Gandantegchinlen Monastery is Mongolia’s principal Buddhist temple. A gigantic gold-plated Buddha statue is the main object of devotion. Local worshippers dressed in traditional brightly coloured garments throng to the temple. The Tibetan Buddhist tradition, which spread to Mongolia in the 16th Century through the influence of the third Dalai Lama (Mongols gave him the title “Dalai,” a term which is now applied also to his predecessors.) The fourth Dalai Lama was a Mongol, and since the 17th century Mongolia has had its own equivalent to the Dalai Lama: Jebtsundamba Khutuktu. Gandantegchinlen Monastery was spared destruction by Soviet-backed regimes during religious-cultural purges. Since independence, renovating the Gandantegchilin has been a priority for the state.
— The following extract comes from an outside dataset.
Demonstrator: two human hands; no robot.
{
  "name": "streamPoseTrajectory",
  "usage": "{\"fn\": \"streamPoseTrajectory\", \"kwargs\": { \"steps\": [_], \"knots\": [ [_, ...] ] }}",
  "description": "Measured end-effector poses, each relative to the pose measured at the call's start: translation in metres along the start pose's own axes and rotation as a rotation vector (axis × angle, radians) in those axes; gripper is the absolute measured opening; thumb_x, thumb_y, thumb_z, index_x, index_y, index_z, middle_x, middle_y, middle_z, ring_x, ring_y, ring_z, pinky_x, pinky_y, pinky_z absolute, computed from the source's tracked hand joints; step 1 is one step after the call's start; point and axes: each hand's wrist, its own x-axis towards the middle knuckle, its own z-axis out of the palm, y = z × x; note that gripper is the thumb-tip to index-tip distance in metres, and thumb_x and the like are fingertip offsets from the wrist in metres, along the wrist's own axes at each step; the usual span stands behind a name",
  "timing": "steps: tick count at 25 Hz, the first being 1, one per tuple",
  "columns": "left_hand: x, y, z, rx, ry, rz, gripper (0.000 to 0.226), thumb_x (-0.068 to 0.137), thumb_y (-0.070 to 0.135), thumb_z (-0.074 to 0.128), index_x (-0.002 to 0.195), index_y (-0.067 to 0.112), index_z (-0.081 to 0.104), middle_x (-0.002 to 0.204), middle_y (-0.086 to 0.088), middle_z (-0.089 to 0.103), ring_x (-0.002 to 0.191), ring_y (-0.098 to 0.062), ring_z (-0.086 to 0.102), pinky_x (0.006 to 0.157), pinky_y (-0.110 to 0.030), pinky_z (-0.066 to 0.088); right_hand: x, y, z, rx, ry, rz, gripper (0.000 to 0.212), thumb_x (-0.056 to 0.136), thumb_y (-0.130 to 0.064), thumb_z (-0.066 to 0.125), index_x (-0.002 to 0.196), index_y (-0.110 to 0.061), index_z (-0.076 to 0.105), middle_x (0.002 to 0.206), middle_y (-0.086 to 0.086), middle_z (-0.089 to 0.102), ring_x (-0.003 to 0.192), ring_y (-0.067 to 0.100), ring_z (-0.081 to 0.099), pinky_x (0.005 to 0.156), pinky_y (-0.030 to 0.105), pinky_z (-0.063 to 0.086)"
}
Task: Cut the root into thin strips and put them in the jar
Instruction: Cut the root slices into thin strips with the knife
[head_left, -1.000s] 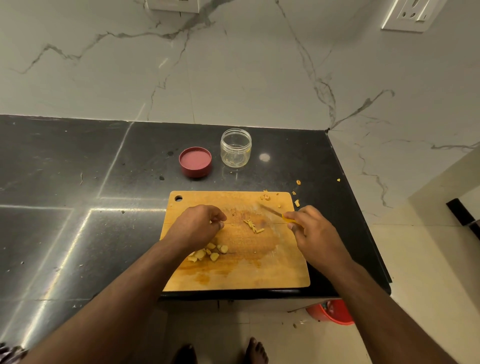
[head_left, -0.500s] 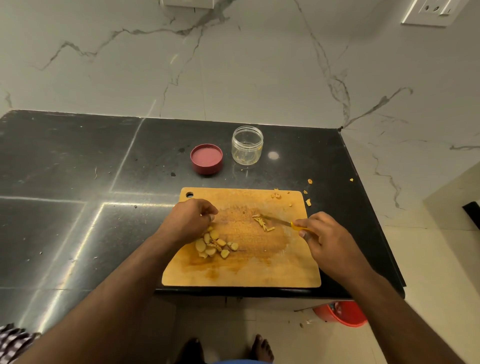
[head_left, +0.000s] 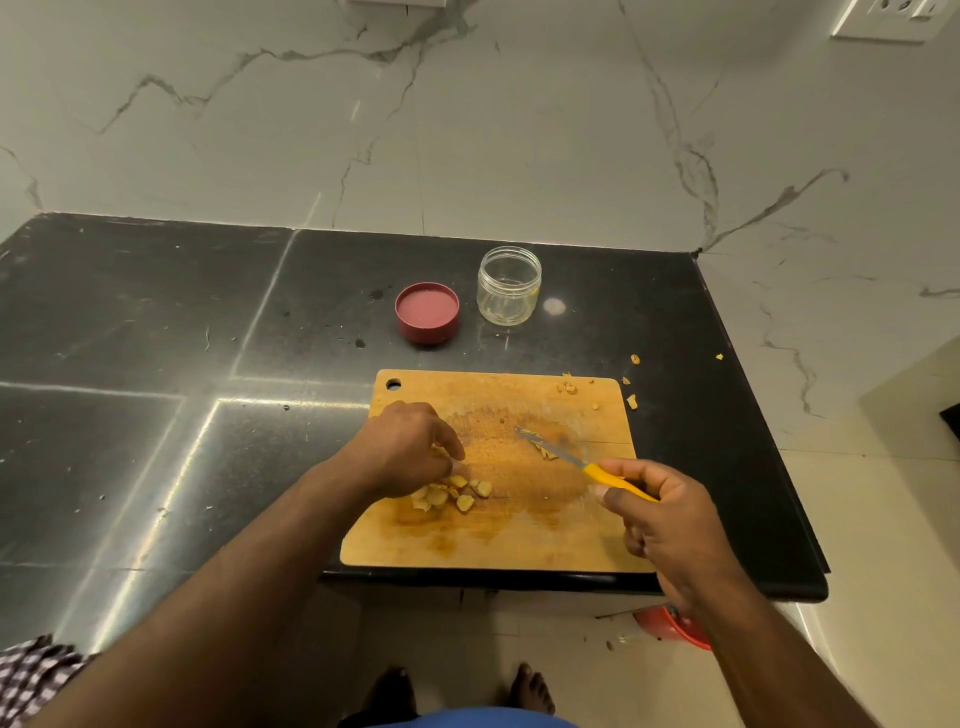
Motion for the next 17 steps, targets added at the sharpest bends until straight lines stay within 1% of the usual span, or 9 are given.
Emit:
{"fn": "streamPoseTrajectory", "kwargs": {
  "steps": [2, 4, 7, 8, 10, 12, 14, 16, 17],
  "knots": [
    [0.000, 0.008, 0.003, 0.142, -0.036, 0.019, 0.023, 0.089, 0.043, 0.069, 0.111, 0.037, 0.073, 0.127, 0.009, 0.057, 0.117, -0.017, 0.045, 0.096, -0.039, 0.043, -0.002, 0.002, 0.002, 0.045, -0.001, 0.025, 0.018, 0.088, -0.010, 0.070, 0.103, -0.019, 0.073, 0.068, 0.005, 0.052, 0.052, 0.016, 0.031, 0.047, 0.031, 0.029],
    [0.001, 0.013, 0.005, 0.215, -0.034, 0.027, 0.023, 0.089, 0.045, 0.068, 0.110, 0.036, 0.072, 0.127, 0.009, 0.057, 0.117, -0.018, 0.043, 0.095, -0.040, 0.041, -0.004, 0.005, 0.002, 0.053, -0.013, 0.035, 0.017, 0.090, -0.013, 0.067, 0.106, -0.019, 0.072, 0.071, 0.006, 0.057, 0.053, 0.016, 0.032, 0.047, 0.030, 0.029],
    [0.001, 0.015, 0.005, 0.247, -0.046, 0.047, 0.018, 0.091, 0.041, 0.065, 0.108, 0.034, 0.069, 0.123, 0.008, 0.058, 0.115, -0.017, 0.043, 0.094, -0.039, 0.040, -0.010, 0.010, 0.002, -0.099, -0.035, -0.011, 0.016, 0.093, -0.020, 0.065, 0.106, -0.027, 0.071, 0.074, 0.002, 0.064, 0.052, 0.010, 0.042, 0.048, 0.027, 0.035],
    [0.001, 0.015, 0.003, 0.221, -0.055, 0.045, 0.015, 0.092, 0.039, 0.064, 0.105, 0.034, 0.069, 0.120, 0.009, 0.059, 0.113, -0.017, 0.044, 0.093, -0.039, 0.043, -0.013, 0.012, 0.002, -0.203, -0.042, -0.044, 0.016, 0.093, -0.023, 0.065, 0.106, -0.031, 0.071, 0.078, -0.002, 0.066, 0.054, 0.006, 0.049, 0.052, 0.027, 0.041],
    [0.001, 0.015, -0.003, 0.075, -0.086, 0.015, 0.005, 0.092, 0.032, 0.064, 0.096, 0.033, 0.067, 0.112, 0.008, 0.064, 0.107, -0.017, 0.050, 0.088, -0.037, 0.049, -0.019, 0.017, 0.005, -0.382, -0.088, -0.103, 0.017, 0.093, -0.027, 0.066, 0.106, -0.037, 0.070, 0.089, -0.014, 0.069, 0.072, 0.003, 0.062, 0.065, 0.028, 0.051],
    [0.002, 0.014, -0.009, -0.102, -0.081, -0.025, 0.005, 0.092, 0.025, 0.066, 0.090, 0.029, 0.064, 0.101, 0.007, 0.066, 0.096, -0.014, 0.057, 0.076, -0.028, 0.051, -0.027, 0.023, 0.011, -0.474, -0.142, -0.126, 0.018, 0.093, -0.031, 0.064, 0.107, -0.042, 0.067, 0.092, -0.021, 0.067, 0.082, 0.003, 0.063, 0.073, 0.028, 0.054],
    [0.003, 0.012, -0.012, -0.214, -0.003, -0.061, 0.006, 0.094, 0.021, 0.066, 0.092, 0.026, 0.064, 0.093, 0.010, 0.064, 0.088, -0.010, 0.060, 0.067, -0.022, 0.048, -0.037, 0.028, 0.018, -0.500, -0.174, -0.137, 0.018, 0.094, -0.033, 0.063, 0.108, -0.042, 0.065, 0.090, -0.021, 0.067, 0.080, 0.006, 0.062, 0.071, 0.026, 0.053],
    [0.004, 0.014, -0.010, -0.271, 0.042, -0.090, 0.007, 0.096, 0.018, 0.064, 0.097, 0.025, 0.065, 0.093, 0.012, 0.063, 0.089, -0.010, 0.060, 0.065, -0.020, 0.047, -0.046, 0.030, 0.024, -0.475, -0.199, -0.145, 0.018, 0.094, -0.031, 0.063, 0.110, -0.037, 0.067, 0.086, -0.018, 0.067, 0.076, 0.007, 0.061, 0.066, 0.023, 0.050],
    [0.005, 0.016, -0.007, -0.279, 0.039, -0.097, 0.010, 0.097, 0.017, 0.063, 0.101, 0.025, 0.066, 0.095, 0.012, 0.062, 0.092, -0.011, 0.060, 0.064, -0.019, 0.046, -0.048, 0.029, 0.024, -0.451, -0.198, -0.141, 0.018, 0.095, -0.030, 0.062, 0.111, -0.037, 0.067, 0.086, -0.017, 0.067, 0.075, 0.007, 0.061, 0.067, 0.023, 0.050]
  ]
}}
Sükhbaatar Square named after Mongolia's revolutionary hero Damdin Sükhbaatar shortly after his death in 1923. In 2013 the square's name was changed to Chinggis Square in honor of Genghis Khan. Adjacent to the square, is the parliament building with a facade adorned by marble statues of Genghis Khan and his successors. The area throngs with newlyweds, reunification parties and the public in general, all eager for photo opportunities here for their celebrations.
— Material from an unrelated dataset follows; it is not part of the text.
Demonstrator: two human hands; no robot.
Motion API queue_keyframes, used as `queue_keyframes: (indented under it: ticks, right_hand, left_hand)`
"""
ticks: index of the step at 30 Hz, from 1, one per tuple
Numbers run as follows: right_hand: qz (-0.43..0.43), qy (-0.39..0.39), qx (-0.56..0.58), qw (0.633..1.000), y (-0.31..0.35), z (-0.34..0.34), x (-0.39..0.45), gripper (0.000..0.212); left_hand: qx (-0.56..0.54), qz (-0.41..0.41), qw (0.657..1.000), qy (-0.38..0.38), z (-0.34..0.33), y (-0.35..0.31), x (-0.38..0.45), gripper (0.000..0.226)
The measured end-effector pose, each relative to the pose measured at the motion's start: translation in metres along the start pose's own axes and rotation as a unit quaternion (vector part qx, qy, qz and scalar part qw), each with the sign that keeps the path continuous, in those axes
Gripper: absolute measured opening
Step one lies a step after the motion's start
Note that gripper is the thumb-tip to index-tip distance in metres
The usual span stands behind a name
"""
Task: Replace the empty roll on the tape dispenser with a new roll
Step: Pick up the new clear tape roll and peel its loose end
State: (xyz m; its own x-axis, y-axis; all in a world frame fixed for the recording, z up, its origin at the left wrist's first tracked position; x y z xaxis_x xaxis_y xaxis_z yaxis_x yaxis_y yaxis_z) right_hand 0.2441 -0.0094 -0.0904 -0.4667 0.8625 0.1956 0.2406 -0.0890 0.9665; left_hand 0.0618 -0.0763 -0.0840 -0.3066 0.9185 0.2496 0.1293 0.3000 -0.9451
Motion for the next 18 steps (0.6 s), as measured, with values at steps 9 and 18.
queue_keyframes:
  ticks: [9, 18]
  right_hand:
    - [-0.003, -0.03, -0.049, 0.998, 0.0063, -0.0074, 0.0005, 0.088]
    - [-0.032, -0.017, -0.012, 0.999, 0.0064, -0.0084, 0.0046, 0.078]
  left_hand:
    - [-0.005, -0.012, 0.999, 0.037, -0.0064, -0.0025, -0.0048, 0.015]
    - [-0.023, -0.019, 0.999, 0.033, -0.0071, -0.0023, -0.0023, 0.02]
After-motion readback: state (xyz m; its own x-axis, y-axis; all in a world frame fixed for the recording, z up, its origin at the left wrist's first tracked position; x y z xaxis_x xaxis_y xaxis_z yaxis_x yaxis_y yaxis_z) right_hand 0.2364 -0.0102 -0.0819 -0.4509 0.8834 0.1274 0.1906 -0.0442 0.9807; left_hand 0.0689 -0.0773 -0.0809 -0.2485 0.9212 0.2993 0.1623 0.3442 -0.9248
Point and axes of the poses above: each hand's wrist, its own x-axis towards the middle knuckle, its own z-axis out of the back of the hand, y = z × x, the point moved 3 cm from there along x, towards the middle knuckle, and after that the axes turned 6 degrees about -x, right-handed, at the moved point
The National Museum offers an overview of Mongolia’s history from stone age times to the modern era. Within the national museum is the Paleontology Museum of Mongolia containing artefacts such as dinosaur fossils such as intact nests containing eggs, carnivores fighting herbivores and embryos still in their shells.
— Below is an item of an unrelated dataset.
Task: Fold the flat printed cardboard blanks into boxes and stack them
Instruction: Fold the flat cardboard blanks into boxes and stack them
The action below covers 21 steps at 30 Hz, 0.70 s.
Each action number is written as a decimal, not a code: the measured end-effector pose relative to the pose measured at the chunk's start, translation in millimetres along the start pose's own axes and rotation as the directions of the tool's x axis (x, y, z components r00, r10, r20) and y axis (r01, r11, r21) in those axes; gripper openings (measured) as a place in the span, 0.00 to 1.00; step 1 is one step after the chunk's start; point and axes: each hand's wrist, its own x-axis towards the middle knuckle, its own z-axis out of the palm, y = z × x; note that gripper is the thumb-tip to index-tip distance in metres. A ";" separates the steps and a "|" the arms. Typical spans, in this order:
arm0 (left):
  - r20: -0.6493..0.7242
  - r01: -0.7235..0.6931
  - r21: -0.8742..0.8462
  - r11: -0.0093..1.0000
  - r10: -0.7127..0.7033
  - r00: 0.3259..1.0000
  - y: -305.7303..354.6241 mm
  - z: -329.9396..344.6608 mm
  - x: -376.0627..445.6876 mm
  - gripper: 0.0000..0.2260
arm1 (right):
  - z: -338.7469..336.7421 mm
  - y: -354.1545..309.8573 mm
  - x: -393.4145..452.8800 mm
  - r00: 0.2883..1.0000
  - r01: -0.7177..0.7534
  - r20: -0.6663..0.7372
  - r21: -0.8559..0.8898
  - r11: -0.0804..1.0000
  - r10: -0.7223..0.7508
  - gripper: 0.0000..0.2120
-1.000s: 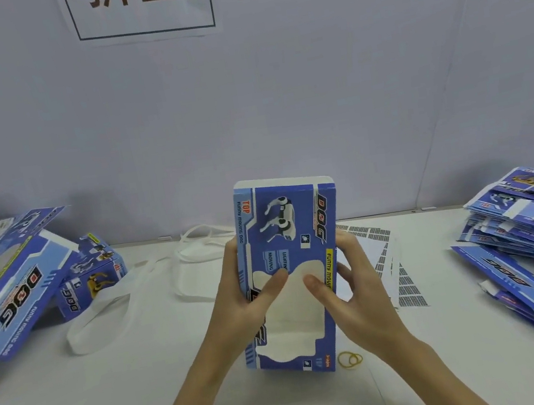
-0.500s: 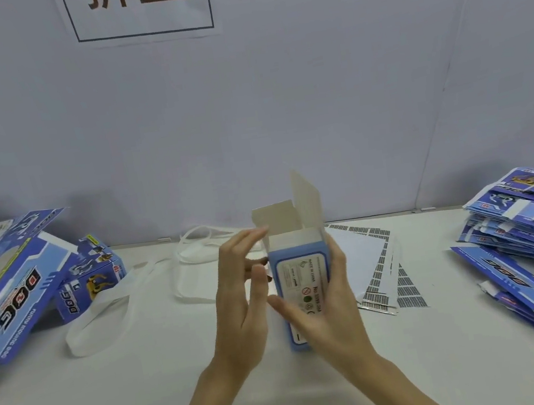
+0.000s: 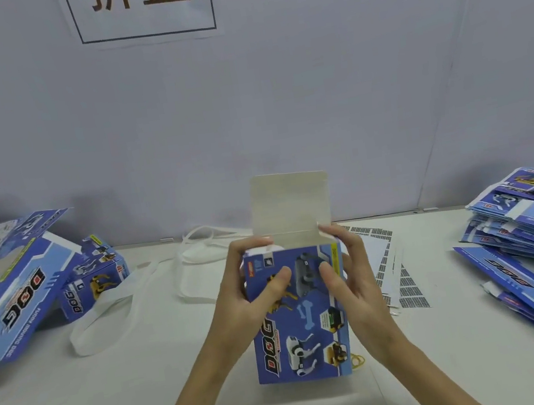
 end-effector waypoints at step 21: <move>-0.271 -0.155 -0.088 0.984 0.126 0.954 -7.8 -2.8 7.0 0.20 | -12.9 -1.2 -1.4 0.927 -0.239 0.273 -0.095 0.966 0.256 0.43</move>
A visit to the Zaisan memorial in the south of Ulaanbaatar offers panoramic views of the city. Climb 300 steps to reach the memorial which features a circular painting depicting scenes of friendship between the people of the USSR and Mongolia.
Zandraa Tumen-Ulzii. Tucked away on a side street on the eastern fringes of downtown Ulaanbaatar you will find the International Intellectual and Puzzle Museum. Mogolia has a history of puzzle-crafting and has created some of the world’s most difficult puzzles and chess sets. Shatar, a Mongolian version of chess, dates back to the Middle Ages. More modern burr puzzles (made from interlocking pieces of wood) can be traced back throughout the 1900s. Founded in 1990 as the nation’s first privately-owned museum by Tumen-Ulzii, a local toymaker, Zandraa Tumen-Ulzii is a shrine to games and magic from all over the world. The purpose of the museum is not just to catalogue the history of puzzles in Mongolia, but to remind visitors that curiosity and play are an important part of training the brain. Visitors to the museum are guided by a docent who performs magic tricks, watches you struggle with the puzzles and reveals their solutions to you in a matter of seconds.